TASK ITEM:
Write out the stretch of lines below that begins at the line with "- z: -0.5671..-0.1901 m" and ends at the line with "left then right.", including both, exactly as given and nothing more.

INPUT DATA:
[Start of section]

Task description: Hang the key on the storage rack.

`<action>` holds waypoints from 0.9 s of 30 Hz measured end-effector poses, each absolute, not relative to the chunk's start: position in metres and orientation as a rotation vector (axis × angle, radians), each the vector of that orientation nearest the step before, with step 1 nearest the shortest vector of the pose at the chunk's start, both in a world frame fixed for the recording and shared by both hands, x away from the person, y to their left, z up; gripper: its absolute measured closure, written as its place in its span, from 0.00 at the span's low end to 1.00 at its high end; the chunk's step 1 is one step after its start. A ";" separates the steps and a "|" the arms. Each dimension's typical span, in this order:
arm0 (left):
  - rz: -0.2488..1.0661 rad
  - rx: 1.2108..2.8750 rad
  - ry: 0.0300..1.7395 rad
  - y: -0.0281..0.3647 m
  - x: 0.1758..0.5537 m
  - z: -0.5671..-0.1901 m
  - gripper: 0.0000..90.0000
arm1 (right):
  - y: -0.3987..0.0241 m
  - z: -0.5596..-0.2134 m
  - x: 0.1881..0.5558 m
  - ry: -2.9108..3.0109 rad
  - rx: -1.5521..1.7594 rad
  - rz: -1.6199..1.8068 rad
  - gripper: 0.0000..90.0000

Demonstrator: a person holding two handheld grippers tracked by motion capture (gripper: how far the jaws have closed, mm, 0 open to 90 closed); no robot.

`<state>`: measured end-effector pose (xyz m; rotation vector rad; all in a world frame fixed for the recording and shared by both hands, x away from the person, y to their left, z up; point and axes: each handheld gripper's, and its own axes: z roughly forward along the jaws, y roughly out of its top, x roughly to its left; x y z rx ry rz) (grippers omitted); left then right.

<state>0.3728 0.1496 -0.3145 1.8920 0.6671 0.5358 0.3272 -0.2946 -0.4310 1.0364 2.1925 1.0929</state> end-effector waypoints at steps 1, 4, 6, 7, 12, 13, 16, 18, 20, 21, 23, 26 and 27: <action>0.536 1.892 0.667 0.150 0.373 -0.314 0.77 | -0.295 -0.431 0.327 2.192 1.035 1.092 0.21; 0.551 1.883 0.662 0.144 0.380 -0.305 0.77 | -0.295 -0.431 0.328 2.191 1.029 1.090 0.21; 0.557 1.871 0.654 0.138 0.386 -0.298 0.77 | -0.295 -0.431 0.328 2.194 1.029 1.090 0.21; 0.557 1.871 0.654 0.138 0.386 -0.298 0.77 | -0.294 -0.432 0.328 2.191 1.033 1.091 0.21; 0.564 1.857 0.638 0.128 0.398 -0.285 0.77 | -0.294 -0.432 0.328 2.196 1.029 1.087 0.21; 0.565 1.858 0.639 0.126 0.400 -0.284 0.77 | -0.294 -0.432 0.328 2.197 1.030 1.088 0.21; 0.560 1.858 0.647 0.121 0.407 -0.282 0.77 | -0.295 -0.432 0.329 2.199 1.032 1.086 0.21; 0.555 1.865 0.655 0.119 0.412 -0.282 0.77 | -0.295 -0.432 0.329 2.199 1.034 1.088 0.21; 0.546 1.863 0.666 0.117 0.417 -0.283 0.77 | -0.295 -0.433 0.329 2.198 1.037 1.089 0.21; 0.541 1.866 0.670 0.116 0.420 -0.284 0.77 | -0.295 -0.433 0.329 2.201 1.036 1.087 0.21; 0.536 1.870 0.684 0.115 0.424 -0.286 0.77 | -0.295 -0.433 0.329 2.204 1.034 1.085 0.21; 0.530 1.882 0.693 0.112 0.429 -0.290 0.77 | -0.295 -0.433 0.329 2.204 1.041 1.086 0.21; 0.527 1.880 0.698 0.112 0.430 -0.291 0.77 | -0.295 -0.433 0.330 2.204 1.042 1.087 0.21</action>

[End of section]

PROBLEM SOLUTION:
  - z: -0.5671..-0.1901 m
  - gripper: 0.0000..90.0000
arm1 (right):
  - y: -0.3987..0.0241 m
  - z: -0.5596..-0.2134 m
  - x: 0.1881..0.5558 m
  - ry: -2.9108..3.0109 rad
  - rx: -1.5521..1.7594 rad
  - rz: -1.6199..1.8068 rad
  - gripper: 0.0000..90.0000

Demonstrator: a person holding two handheld grippers tracked by motion capture (gripper: how far the jaws have closed, mm, 0 open to 90 closed); no robot.

`<state>`: measured end-effector pose (xyz m; rotation vector rad; all in a world frame fixed for the recording and shared by both hands, x away from the person, y to their left, z up; point and axes: each handheld gripper's, and its own axes: z roughly forward along the jaws, y roughly out of its top, x roughly to its left; x y z rx ry rz) (grippers omitted); left then right.

That completes the answer to this exercise.